Ripple co-founder Chris Larsen has invested in a derivatives exchange launched by the son of US Senator Kirsten Gillibrand, a New York Democrat currently negotiating a major crypto market structure bill in Congress. The investment, disclosed this week, raises potential conflicts of interest as Gillibrand's office works on regulatory frameworks that could directly affect derivatives trading platforms.

Senator Gillibrand stated she has "no involvement" in her son's derivatives exchange venture. The distinction does little to quell concerns about the optics of a prominent crypto figure backing a business connected to a legislator actively shaping the industry's regulatory future.

Larsen's investment coincides with Gillibrand's participation in ongoing congressional negotiations over comprehensive crypto market structure legislation. Such rules would establish new standards for spot and derivatives trading, custody requirements, and exchange registration. The timing raises questions about whether industry funding flowing to ventures connected to lawmakers' families could influence regulatory outcomes.

The crypto industry has faced repeated allegations of regulatory capture, with critics arguing that large players gain outsized influence over rule-making by funding political figures and their networks. While Larsen's investment alone does not prove improper influence, the arrangement fits a pattern that has drawn scrutiny from ethics watchdogs and congressional oversight committees. The involvement of a Ripple executive in a venture tied to a senator negotiating crypto policy creates at minimum the appearance of a conflict.

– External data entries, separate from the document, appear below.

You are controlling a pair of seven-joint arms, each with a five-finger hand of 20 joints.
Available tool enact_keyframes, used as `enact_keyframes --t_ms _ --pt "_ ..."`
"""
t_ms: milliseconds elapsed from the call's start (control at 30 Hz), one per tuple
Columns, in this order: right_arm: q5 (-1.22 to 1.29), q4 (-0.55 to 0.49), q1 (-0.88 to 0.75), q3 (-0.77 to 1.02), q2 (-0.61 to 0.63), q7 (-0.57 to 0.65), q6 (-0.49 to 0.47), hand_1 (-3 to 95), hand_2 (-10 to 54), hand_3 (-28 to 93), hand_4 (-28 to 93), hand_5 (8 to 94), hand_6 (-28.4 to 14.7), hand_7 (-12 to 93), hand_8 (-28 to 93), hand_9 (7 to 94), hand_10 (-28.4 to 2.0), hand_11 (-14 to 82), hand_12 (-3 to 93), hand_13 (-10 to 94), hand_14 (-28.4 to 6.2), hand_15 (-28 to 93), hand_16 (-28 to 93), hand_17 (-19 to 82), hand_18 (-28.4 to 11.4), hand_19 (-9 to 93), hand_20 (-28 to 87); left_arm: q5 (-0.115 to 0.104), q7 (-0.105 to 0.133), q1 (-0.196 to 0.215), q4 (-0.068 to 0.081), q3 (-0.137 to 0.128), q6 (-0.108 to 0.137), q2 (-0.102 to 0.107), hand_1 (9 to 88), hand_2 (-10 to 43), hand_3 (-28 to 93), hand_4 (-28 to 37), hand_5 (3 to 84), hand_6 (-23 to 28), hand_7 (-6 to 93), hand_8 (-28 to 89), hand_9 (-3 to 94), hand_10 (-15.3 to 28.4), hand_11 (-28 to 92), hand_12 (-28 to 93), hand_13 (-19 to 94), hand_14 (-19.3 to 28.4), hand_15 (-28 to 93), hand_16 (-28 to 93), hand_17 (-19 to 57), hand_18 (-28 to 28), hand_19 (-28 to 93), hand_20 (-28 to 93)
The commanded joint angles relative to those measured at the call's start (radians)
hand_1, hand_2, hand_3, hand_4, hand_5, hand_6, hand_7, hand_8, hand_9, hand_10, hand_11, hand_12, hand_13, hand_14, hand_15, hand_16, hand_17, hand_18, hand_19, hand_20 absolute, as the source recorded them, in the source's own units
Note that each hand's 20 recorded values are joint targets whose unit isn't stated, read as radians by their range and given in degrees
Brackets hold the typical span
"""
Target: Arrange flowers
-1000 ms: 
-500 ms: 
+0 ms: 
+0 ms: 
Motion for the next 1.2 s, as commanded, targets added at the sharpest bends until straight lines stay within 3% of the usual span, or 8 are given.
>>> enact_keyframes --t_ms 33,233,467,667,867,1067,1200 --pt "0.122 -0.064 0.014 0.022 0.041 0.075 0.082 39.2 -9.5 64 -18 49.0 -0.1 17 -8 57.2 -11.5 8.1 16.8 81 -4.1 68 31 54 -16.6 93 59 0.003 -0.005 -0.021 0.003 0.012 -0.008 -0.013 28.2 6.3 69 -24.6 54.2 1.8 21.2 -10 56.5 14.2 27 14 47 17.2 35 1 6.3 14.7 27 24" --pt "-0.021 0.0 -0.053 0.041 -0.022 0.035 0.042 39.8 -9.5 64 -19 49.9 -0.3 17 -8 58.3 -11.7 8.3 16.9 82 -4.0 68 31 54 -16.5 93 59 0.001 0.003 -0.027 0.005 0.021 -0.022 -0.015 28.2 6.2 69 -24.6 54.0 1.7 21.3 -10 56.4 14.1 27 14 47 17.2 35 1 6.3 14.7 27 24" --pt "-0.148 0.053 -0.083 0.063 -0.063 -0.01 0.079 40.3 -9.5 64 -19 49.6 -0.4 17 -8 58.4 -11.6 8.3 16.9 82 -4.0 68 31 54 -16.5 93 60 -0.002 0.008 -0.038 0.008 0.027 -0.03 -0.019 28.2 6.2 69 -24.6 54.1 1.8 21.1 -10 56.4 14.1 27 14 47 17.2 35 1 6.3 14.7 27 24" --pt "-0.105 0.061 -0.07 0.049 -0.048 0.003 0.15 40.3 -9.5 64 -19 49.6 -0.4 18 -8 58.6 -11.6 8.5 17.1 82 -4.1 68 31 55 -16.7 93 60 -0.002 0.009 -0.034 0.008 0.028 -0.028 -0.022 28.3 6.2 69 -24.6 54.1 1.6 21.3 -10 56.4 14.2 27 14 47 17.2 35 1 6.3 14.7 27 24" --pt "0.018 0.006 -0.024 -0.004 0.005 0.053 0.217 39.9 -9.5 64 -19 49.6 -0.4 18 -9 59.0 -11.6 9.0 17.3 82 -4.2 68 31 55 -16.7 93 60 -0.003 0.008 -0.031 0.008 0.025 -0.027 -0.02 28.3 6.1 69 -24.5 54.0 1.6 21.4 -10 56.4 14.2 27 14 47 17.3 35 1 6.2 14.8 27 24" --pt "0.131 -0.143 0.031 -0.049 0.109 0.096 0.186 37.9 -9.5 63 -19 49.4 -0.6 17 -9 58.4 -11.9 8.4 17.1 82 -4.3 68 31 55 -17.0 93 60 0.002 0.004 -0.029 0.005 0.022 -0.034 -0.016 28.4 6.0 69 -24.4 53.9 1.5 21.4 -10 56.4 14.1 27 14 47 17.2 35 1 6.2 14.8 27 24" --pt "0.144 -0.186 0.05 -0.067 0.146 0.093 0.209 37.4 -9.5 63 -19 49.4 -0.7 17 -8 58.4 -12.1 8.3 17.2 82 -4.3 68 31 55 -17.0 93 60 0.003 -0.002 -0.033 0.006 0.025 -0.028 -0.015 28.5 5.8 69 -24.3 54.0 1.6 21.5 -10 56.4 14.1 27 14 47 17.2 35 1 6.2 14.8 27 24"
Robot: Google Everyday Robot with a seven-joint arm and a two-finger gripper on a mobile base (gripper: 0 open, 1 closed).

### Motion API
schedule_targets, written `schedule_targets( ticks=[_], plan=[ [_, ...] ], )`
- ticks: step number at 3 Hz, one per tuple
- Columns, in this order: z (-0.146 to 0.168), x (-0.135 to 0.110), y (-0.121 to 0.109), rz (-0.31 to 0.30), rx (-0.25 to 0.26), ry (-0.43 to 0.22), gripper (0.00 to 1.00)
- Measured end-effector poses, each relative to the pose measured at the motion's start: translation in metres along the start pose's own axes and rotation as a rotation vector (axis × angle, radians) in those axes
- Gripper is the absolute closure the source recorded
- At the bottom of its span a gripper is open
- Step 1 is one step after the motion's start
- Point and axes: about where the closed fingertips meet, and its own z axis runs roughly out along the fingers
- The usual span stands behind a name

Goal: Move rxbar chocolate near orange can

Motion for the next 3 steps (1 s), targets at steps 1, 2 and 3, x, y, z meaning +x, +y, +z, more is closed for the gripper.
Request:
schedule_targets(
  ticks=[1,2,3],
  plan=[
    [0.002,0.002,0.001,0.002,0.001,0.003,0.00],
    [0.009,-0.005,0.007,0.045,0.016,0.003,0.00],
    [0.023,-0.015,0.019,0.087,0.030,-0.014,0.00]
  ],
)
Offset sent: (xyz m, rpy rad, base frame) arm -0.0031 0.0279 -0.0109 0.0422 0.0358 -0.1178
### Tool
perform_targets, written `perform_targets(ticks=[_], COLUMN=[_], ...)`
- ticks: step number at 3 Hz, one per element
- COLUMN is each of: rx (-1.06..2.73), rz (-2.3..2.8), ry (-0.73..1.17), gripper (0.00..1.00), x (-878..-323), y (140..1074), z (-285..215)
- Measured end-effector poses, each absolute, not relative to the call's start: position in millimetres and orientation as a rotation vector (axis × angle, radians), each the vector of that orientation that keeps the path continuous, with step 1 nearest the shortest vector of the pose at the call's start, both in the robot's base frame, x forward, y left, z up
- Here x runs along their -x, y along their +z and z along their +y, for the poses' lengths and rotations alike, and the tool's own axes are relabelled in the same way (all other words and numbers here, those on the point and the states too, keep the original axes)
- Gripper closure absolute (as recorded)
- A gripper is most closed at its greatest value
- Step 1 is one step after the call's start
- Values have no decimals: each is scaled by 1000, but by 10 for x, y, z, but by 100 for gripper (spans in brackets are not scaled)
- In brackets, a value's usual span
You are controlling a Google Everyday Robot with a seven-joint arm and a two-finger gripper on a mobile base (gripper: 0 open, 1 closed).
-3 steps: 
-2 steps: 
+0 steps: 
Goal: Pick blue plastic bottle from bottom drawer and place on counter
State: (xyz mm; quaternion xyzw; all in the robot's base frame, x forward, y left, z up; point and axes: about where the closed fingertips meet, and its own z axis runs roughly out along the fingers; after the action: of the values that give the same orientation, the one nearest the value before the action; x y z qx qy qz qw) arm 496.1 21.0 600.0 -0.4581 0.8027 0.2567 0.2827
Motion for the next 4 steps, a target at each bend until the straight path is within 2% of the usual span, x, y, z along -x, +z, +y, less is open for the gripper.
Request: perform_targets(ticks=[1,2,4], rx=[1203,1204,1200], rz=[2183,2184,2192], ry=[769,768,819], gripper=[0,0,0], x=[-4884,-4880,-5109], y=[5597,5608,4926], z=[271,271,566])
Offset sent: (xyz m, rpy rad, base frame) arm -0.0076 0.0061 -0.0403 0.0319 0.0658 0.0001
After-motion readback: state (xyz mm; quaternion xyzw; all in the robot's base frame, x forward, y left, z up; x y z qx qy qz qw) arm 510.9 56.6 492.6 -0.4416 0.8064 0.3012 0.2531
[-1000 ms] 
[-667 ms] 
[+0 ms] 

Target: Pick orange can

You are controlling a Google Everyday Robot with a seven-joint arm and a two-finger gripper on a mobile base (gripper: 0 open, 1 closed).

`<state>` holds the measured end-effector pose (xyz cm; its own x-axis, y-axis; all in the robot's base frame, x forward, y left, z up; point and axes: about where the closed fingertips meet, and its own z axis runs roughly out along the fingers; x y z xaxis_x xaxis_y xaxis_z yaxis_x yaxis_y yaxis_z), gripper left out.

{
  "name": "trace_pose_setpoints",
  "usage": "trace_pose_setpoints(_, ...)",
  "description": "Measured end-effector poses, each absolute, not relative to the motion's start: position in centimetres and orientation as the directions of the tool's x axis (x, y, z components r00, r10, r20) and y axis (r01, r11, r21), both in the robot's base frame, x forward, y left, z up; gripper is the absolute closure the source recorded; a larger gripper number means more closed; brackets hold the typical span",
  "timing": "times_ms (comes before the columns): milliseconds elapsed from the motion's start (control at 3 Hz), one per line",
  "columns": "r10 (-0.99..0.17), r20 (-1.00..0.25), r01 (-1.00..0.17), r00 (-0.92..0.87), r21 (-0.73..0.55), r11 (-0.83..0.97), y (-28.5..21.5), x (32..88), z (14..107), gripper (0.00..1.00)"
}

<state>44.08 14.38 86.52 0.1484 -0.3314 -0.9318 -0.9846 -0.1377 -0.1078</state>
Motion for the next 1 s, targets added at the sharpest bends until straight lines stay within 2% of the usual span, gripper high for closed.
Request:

Gillibrand's office has emphasized the separation between the senator's work and her son's business activities. Adult children of politicians have the legal right to pursue independent ventures, and investment by crypto figures in new exchanges is routine across the industry. The market structure bill negotiations may well proceed on their merits regardless of personal relationships. Larsen could also genuinely believe in the exchange's business model rather than viewing the investment through a regulatory lens.

Still, the arrangement highlights how crypto's rapid growth and the industry's deep pockets create recurring ethical gray zones in Washington. When prominent founders invest in startups connected to sitting lawmakers involved in crypto policy, the public and ethics bodies reasonably ask whether those connections influence legislative outcomes. Even absent evidence of quid pro quo, the structural incentive for favorable treatment exists.

Gillibrand has positioned herself as a moderate voice on crypto regulation, neither hostile nor captured by industry interests. Her involvement in market structure talks suggests she may play a key role in shaping US derivatives rules for years to come. An investment by a Ripple founder in a venture connected to her family, announced while she negotiates those rules, invites scrutiny regardless of stated intentions.

For the derivatives exchange itself, Larsen's backing provides significant credibility and likely capital. Larsen's track record in building Ripple into a multi-billion-dollar company makes his endorsement valuable to any fintech startup. The exchange will need regulatory approval to operate legally in the US, approval that could depend partly on the market structure bill Gillibrand is helping to draft.

The disclosure underscores a persistent tension in crypto policy-making: the industry's need for clear rules and the difficulty of crafting those rules when industry money flows through multiple channels to lawmakers and their networks. Whether this particular investment influences the market structure bill remains an open question, but the arrangement exemplifies why ethics concerns around crypto and Congress keep resurfacing.